WHAT IS EXPECTED:
Filter the material, keeping only lines with the word "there".

========

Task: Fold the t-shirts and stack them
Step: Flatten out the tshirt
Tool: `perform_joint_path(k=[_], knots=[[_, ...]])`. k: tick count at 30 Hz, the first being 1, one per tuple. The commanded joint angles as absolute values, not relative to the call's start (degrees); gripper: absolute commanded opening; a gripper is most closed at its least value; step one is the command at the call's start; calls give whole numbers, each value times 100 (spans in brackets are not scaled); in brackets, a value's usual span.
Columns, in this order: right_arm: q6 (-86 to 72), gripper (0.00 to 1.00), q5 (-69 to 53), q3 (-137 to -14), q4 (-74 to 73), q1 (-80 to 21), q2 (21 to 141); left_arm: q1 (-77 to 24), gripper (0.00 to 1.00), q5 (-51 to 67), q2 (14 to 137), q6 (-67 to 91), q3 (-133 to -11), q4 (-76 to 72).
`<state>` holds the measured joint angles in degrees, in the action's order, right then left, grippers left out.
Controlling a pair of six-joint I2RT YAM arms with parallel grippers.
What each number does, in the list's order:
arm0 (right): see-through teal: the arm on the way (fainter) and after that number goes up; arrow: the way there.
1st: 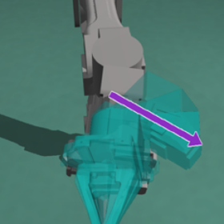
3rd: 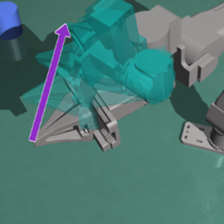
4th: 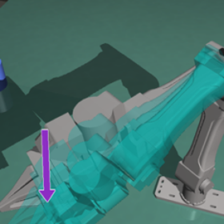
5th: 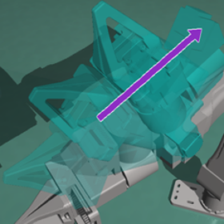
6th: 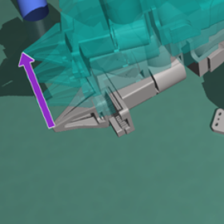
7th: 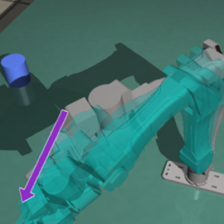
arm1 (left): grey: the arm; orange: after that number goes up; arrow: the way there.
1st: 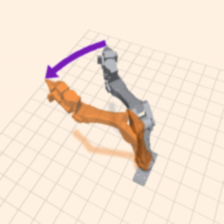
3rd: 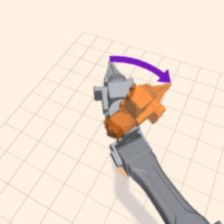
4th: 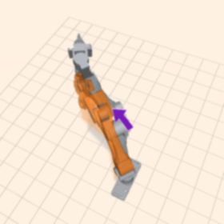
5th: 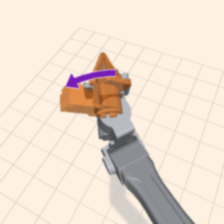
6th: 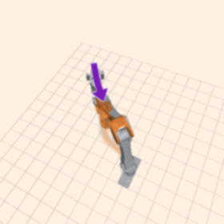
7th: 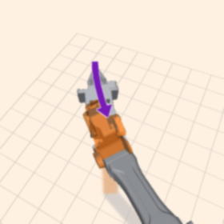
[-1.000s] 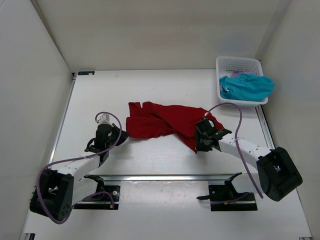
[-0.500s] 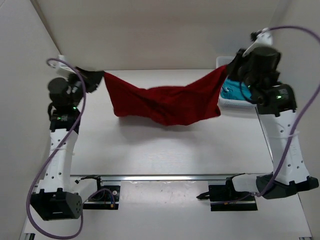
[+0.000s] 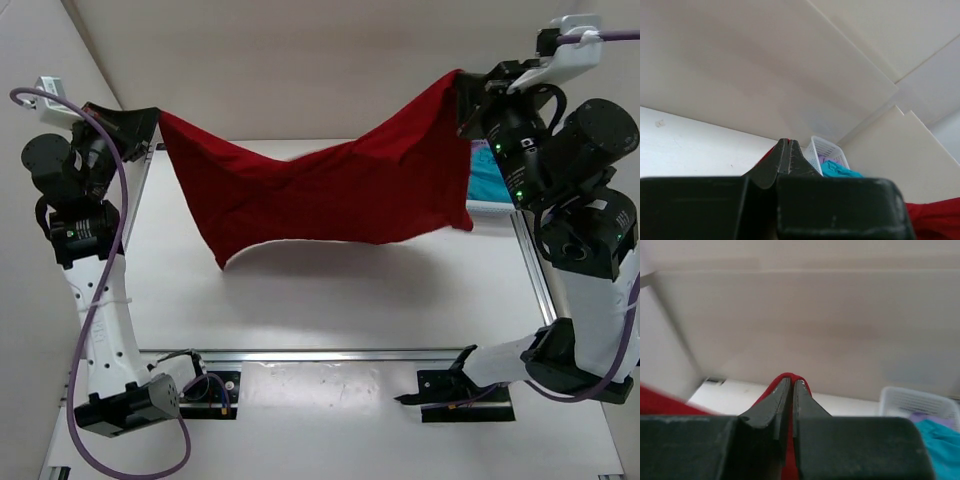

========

RESULT:
arm0 (right): see-through teal: the arm on the way (fainter) and after that number goes up; arrow: the way there.
arm1 (left): grey: the arm; orange: after that number goes up; arrow: the way there.

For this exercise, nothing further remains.